Going down the listing below, print exactly each line from the one with "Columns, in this" up to and including the one with "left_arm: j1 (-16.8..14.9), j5", and skip the rest.

*** Opening of Dataset excerpts ***

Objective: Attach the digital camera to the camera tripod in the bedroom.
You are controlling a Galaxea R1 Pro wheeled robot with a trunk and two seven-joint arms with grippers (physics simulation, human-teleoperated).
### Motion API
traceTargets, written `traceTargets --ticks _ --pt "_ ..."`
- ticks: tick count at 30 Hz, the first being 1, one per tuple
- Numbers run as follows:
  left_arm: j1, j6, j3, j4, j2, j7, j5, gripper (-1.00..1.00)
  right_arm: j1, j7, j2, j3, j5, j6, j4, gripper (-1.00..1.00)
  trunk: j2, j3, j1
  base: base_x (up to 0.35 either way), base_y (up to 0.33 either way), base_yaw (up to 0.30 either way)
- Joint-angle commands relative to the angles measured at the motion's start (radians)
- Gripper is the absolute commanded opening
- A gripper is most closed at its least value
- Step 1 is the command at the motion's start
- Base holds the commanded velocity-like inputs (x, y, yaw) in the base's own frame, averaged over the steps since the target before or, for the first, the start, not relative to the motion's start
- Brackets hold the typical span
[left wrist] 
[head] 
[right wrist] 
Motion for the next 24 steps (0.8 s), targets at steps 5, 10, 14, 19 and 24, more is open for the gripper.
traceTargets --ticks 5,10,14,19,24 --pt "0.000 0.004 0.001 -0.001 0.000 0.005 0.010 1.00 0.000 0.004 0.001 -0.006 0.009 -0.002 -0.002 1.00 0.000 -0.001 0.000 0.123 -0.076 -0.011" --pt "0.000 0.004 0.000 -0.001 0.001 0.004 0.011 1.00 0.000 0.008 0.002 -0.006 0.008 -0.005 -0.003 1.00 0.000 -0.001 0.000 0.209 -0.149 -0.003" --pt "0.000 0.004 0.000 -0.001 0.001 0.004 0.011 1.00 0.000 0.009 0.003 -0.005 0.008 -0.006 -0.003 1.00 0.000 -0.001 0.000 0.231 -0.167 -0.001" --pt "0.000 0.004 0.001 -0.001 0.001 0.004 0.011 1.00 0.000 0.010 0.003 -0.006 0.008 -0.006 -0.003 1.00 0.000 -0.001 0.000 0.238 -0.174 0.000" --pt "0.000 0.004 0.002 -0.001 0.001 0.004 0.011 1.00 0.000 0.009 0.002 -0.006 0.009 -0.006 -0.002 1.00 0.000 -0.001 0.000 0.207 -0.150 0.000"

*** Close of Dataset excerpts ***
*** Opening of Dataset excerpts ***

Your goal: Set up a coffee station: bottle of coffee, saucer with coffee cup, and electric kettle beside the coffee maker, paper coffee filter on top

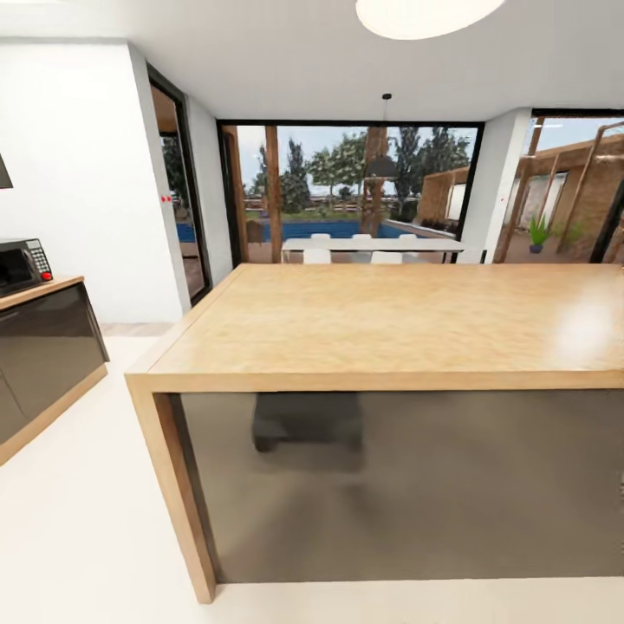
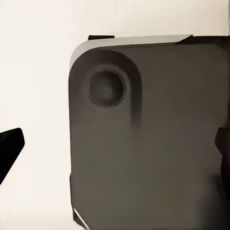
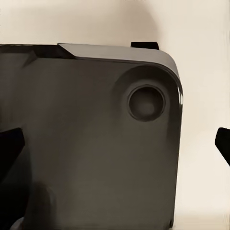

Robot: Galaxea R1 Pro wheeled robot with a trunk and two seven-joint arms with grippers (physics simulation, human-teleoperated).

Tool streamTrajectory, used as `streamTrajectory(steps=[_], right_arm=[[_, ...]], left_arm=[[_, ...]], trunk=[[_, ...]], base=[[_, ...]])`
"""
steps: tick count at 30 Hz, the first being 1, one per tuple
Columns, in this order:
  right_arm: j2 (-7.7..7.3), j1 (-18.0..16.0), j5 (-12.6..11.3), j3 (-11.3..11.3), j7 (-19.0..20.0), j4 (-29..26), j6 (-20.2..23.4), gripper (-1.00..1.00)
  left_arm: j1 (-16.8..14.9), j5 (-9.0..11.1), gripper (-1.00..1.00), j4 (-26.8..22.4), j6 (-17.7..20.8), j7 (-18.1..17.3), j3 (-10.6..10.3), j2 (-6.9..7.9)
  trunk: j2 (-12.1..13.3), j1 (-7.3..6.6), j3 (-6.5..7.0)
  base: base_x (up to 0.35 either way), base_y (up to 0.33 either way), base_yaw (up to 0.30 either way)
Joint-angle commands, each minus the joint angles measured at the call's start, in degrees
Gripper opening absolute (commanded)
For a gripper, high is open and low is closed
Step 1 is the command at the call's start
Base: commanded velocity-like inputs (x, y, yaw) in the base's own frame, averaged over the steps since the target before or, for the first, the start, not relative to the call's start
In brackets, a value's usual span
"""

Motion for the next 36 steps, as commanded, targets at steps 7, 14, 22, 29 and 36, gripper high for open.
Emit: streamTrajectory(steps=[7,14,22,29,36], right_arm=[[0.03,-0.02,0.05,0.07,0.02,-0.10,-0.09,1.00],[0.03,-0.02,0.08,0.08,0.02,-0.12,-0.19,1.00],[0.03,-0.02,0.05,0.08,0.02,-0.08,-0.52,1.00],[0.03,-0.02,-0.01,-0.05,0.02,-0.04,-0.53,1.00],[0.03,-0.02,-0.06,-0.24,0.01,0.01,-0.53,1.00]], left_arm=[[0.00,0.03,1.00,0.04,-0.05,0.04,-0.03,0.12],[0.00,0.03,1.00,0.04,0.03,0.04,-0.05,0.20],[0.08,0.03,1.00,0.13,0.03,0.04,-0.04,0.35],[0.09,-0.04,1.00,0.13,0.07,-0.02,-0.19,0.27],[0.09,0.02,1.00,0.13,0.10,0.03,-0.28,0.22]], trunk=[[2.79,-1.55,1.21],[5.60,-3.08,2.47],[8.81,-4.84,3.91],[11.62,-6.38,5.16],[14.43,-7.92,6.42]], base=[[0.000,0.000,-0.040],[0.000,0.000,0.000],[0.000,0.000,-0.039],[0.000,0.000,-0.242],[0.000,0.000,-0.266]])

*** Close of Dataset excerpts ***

# Answer to this exercise:
Columns, in this order:
  right_arm: j2 (-7.7..7.3), j1 (-18.0..16.0), j5 (-12.6..11.3), j3 (-11.3..11.3), j7 (-19.0..20.0), j4 (-29..26), j6 (-20.2..23.4), gripper (-1.00..1.00)
  left_arm: j1 (-16.8..14.9), j5 (-9.0..11.1), gripper (-1.00..1.00), j4 (-26.8..22.4), j6 (-17.7..20.8), j7 (-18.1..17.3), j3 (-10.6..10.3), j2 (-6.9..7.9)

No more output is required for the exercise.